3. Avrupa Birliği'nin kripto düzenlemeleri yeni kuralları sektördeki şüpheyle karşılandı: gizliliği ihlal ediyor veya kripto paraların merkeziyetsiz doğasına aykırı.
Avrupa Birliği'nin en son kripto düzenleme taslağı sektörde geniş çapta sorgulamalara yol açtı. Bu taslak, kripto şirketlerinin kara para aklama ve terörizmin finansmanıyla mücadele etmek amacıyla kullanıcıların özel bilgilerini taramasını zorunlu kılıyor.
Politika Arka Planı: Kripto para birimlerinin düzenlenmesini artırmak amacıyla Avrupa Komisyonu, yeni bir Kripto Varlıklar Pazar Yasası (MiCA) taslağı önerdi. Bu taslak, kripto şirketlerinin kullanıcıların özel bilgilerini taramasını gerektiren maddeleri içermektedir.
Politika İçeriği: Taslak içeriğine göre, kripto şirketlerinin kullanıcıların özel bilgilerini, işlem kayıtları, cüzdan adresleri vb. taraması ve şüpheli faaliyetleri düzenleyici kurumlara bildirmesi gerekmektedir. İhlal edenler büyük para cezaları ile karşılaşacaktır.
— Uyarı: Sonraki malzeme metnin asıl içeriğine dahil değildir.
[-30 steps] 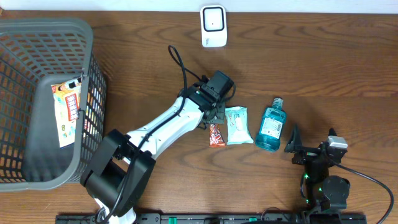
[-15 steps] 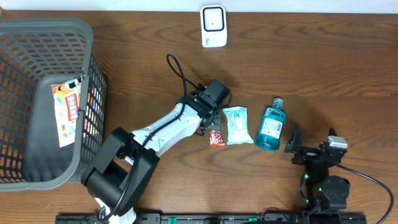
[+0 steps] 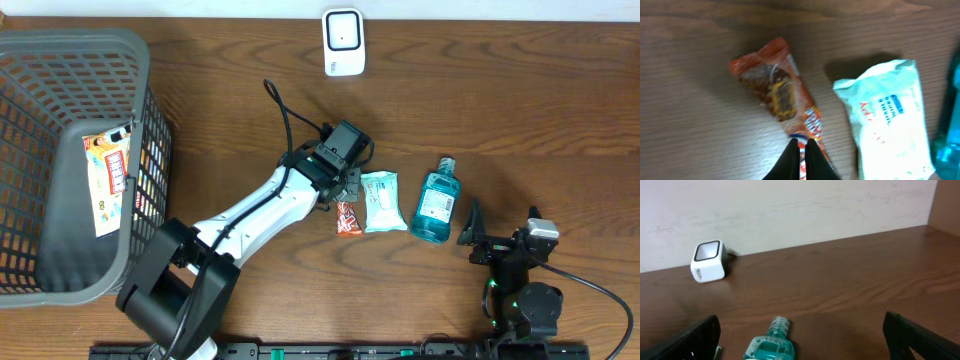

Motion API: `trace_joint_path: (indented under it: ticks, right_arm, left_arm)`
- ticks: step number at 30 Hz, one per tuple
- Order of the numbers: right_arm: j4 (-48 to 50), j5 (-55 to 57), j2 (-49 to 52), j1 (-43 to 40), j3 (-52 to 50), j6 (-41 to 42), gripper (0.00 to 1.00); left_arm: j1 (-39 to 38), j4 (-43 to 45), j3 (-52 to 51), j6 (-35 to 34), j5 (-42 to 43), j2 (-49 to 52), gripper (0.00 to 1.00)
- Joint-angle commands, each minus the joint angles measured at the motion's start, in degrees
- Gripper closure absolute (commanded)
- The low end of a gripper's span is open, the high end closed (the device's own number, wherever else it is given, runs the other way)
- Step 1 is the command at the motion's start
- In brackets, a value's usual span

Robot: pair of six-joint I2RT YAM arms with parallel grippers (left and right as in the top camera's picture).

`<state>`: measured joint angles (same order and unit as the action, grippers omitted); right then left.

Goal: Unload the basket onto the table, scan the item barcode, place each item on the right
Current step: 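Lower the red bar left of the wipes pack and open gripper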

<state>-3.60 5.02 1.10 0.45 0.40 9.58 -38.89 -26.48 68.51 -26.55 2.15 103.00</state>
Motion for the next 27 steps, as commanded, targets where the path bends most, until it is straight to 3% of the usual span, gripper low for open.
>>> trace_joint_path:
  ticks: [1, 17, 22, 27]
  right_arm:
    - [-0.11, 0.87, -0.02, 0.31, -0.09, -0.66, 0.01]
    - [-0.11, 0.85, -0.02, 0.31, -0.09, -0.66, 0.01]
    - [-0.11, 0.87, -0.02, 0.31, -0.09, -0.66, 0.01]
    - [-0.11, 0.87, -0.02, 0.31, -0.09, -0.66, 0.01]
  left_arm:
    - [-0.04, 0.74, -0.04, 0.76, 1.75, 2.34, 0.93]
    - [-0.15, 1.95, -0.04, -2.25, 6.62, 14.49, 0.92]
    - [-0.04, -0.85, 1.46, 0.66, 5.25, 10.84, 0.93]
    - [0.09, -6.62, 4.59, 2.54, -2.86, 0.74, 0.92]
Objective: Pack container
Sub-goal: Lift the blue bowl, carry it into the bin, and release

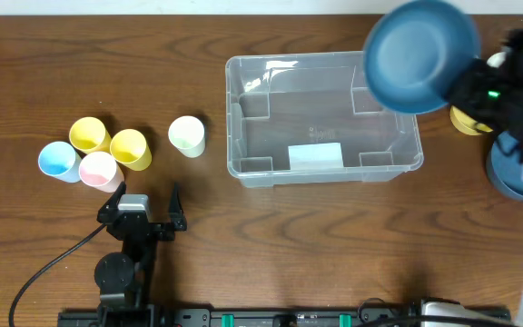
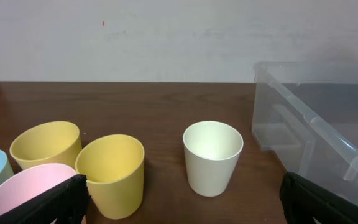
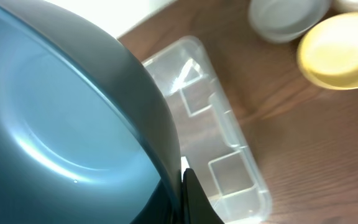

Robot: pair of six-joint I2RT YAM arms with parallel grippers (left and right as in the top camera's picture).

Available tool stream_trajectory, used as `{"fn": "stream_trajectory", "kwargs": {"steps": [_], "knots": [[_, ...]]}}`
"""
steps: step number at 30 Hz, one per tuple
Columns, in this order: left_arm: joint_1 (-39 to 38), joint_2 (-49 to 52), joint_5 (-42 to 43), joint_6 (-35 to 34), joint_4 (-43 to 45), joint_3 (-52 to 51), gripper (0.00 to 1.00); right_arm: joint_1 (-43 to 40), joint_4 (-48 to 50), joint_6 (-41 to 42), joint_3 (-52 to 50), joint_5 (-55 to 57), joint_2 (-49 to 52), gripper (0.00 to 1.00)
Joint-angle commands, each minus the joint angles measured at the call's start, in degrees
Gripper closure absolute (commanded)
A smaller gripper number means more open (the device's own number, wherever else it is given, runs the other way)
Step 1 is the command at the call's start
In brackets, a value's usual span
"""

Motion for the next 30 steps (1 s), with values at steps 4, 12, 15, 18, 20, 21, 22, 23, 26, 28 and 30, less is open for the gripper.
{"fn": "stream_trajectory", "kwargs": {"steps": [4,12,15,18,20,21,22,23,26,28,30], "knots": [[0.33,-0.31,0.87,0.81,-1.95,-1.01,0.02,6.23,0.5,0.44,0.44,1.97,9.31,0.99],[0.33,-0.31,0.87,0.81,-1.95,-1.01,0.02,8.09,0.22,0.44,0.44,3.34,20.17,0.99],[0.33,-0.31,0.87,0.81,-1.95,-1.01,0.02,7.91,0.17,0.46,0.44,3.41,22.8,0.99],[0.33,-0.31,0.87,0.81,-1.95,-1.01,0.02,7.98,-0.44,0.46,0.44,3.41,24.92,0.99],[0.33,-0.31,0.87,0.81,-1.95,-1.01,0.02,7.98,-0.94,0.5,0.44,3.45,25.92,0.99],[0.33,-0.31,0.87,0.81,-1.95,-1.01,0.02,7.98,-1.07,0.48,0.42,3.48,26.08,0.99],[0.33,-0.31,0.87,0.81,-1.95,-1.01,0.02,7.98,-1.03,0.46,0.39,3.54,26.43,0.99],[0.33,-0.31,0.87,0.81,-1.95,-1.01,0.02,7.91,-0.98,0.44,0.39,3.82,26.62,0.99],[0.33,-0.31,0.87,0.81,-1.95,-1.01,0.02,7.76,-0.94,0.48,0.35,7.28,27.08,0.97],[0.33,-0.31,0.87,0.81,-1.95,-1.01,0.02,7.65,-1.01,0.44,0.22,8.46,27.32,0.98],[0.33,-0.31,0.87,0.81,-1.95,-1.01,0.02,7.65,-1.03,0.35,0.11,8.44,27.76,0.99]]}}
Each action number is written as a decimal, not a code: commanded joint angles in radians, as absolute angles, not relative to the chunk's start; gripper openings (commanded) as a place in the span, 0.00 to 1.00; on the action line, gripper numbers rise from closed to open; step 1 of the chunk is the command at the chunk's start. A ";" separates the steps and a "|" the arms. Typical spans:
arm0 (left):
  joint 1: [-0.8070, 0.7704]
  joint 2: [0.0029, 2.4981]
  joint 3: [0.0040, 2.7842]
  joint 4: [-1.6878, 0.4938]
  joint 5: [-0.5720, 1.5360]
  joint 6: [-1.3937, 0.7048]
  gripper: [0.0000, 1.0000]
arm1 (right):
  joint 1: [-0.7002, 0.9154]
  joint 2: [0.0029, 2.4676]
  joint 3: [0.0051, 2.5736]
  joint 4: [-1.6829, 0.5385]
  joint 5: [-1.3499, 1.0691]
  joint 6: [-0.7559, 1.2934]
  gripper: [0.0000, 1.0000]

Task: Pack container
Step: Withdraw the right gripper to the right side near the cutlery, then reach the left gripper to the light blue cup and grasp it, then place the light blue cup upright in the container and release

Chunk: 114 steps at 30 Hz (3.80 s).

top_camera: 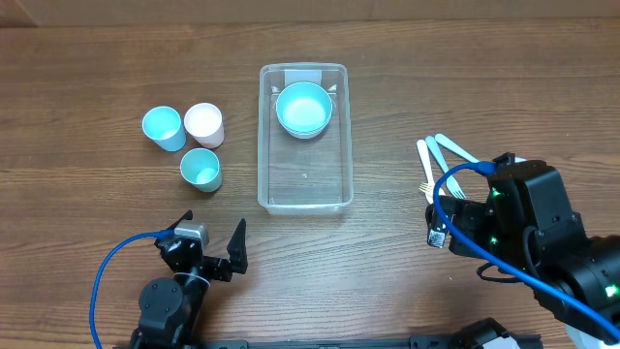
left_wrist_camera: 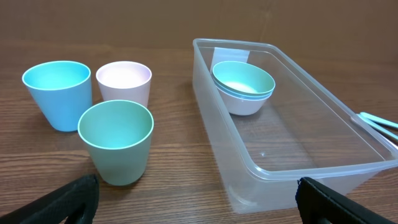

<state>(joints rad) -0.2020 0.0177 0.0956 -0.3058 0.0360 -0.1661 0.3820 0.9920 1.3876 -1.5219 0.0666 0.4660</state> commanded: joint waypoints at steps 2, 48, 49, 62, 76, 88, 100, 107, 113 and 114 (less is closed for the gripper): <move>-0.197 0.013 0.092 -0.290 -0.012 -0.180 1.00 | 0.386 1.009 1.382 -1.520 0.057 0.456 1.00; 0.405 1.663 1.331 -0.592 0.305 0.360 1.00 | 0.386 1.139 1.382 -1.520 0.057 0.456 1.00; 0.405 1.686 1.331 -0.572 0.317 0.359 1.00 | 0.386 1.139 1.382 -1.520 0.057 0.456 1.00; 0.260 1.949 1.333 -0.353 0.043 0.288 0.86 | 0.386 1.139 1.382 -1.520 0.057 0.456 1.00; 0.259 1.999 1.440 -0.450 0.135 0.203 0.04 | 0.386 1.139 1.382 -1.520 0.057 0.456 1.00; 0.081 1.860 2.053 -1.024 0.247 0.260 0.04 | 0.386 1.140 1.382 -1.520 0.057 0.456 1.00; -0.522 2.037 2.073 -1.188 0.020 0.354 0.04 | 0.386 1.140 1.382 -1.520 0.057 0.456 1.00; -0.516 2.133 2.072 -1.278 -0.078 0.240 0.04 | 0.386 1.139 1.382 -1.520 0.057 0.456 1.00; -0.465 2.139 2.043 -1.317 -0.078 0.178 0.04 | 0.386 1.140 1.382 -1.520 0.057 0.456 1.00; -0.458 2.139 2.033 -1.324 -0.060 0.178 0.04 | 0.386 1.139 1.382 -1.520 0.057 0.456 1.00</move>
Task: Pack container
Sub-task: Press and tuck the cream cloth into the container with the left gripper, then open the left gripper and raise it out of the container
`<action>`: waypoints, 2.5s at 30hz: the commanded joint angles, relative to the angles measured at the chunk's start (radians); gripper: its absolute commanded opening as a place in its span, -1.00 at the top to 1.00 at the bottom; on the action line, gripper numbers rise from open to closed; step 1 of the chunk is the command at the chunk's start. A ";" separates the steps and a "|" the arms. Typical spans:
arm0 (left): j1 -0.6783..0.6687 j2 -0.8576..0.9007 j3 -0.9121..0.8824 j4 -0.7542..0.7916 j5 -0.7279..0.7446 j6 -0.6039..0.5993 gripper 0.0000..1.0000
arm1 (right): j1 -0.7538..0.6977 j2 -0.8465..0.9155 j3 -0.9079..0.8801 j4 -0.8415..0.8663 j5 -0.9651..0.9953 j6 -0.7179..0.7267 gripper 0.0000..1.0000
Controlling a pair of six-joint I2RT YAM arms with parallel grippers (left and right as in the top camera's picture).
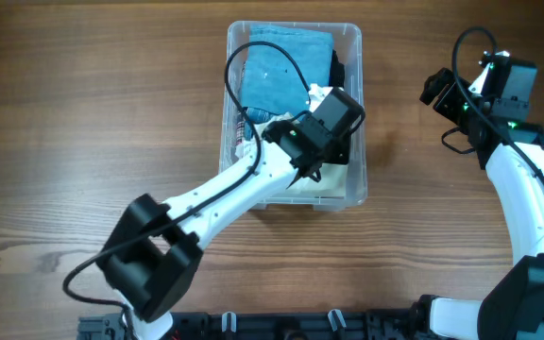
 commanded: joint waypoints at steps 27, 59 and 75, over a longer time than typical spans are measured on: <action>0.024 -0.040 -0.020 -0.151 -0.095 0.062 0.92 | -0.004 0.006 0.023 0.003 -0.009 -0.017 -0.99; 0.192 -0.435 0.035 -0.062 -0.227 0.150 -0.99 | -0.004 0.006 0.023 0.003 -0.009 -0.018 -0.99; 0.433 -0.442 0.035 -0.116 -0.334 0.145 -1.00 | -0.004 0.006 0.023 0.003 -0.009 -0.017 -0.99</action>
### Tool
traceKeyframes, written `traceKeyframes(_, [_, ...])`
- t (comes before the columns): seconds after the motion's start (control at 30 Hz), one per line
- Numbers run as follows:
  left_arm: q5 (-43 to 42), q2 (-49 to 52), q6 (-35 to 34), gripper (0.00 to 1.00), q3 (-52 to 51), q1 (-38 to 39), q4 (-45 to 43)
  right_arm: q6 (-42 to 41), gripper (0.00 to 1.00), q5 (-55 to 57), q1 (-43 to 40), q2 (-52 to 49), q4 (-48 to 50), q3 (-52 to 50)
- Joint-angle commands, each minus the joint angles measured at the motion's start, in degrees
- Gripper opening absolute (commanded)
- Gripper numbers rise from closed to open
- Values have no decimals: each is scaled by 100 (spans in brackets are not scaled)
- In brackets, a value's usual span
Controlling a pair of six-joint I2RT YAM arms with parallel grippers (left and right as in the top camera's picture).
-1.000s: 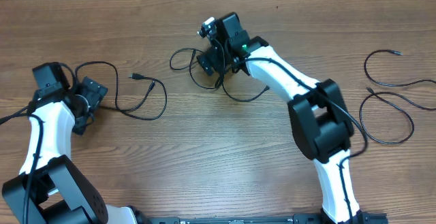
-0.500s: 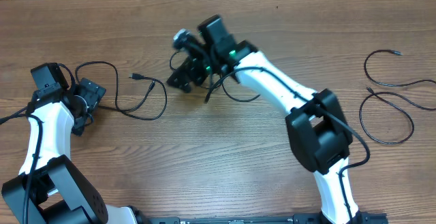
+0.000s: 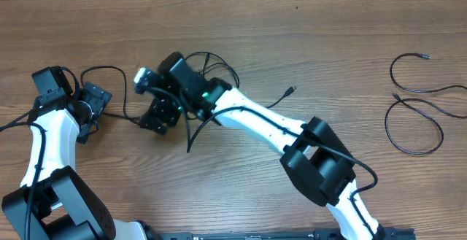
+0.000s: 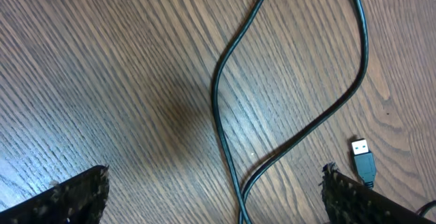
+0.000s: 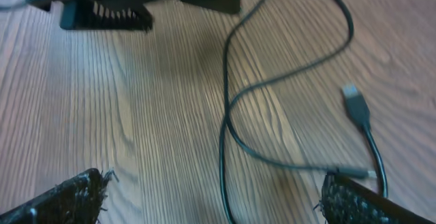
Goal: Untangle cables
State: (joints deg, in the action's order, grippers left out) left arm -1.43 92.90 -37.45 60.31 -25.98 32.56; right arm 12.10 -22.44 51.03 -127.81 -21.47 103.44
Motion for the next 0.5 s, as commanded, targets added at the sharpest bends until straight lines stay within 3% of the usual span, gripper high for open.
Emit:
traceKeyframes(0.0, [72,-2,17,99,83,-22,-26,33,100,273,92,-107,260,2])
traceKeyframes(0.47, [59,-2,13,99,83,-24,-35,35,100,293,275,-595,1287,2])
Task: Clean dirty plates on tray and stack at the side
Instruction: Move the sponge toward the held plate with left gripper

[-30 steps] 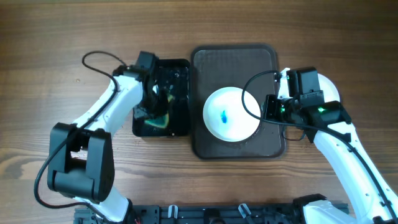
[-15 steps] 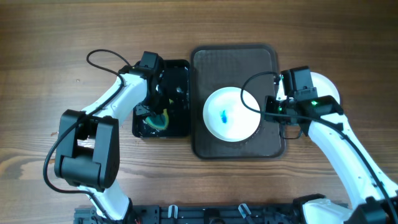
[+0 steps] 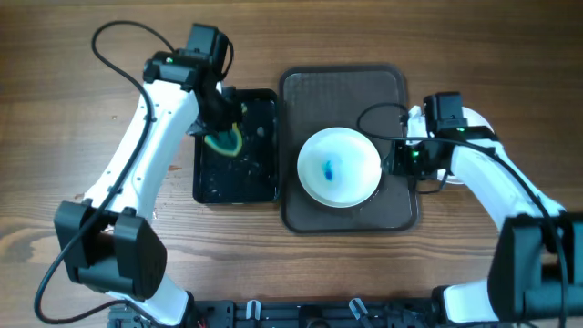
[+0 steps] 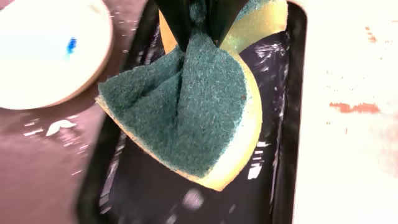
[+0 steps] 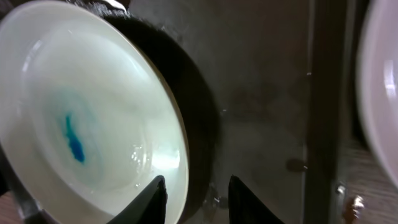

Bu düzenleme, kripto para kullanılarak yapılan yasadışı faaliyetlerle mücadele etmeyi amaçlamaktadır.
Pazar tepkisi: Taslak yayımlandığı anda sektörde güçlü bir memnuniyetsizlik yarattı. Kripto para şirketleri ve topluluk, bu düzenlemenin kullanıcı gizlilik hakkını ihlal ettiğini ve kripto paranın merkeziyetsiz doğasına aykırı olduğunu eleştirdi.
Uzman Görüşü: Ethereum kurucusu Vitalik Buterin, bu düzenlemeyi açıkça eleştirdi. Çocukları koruma adına özel kripto mesajların zorunlu taranmasının, dijital güvenlik ve kişisel gizliliğin temellerini yok edeceği konusunda uyardı.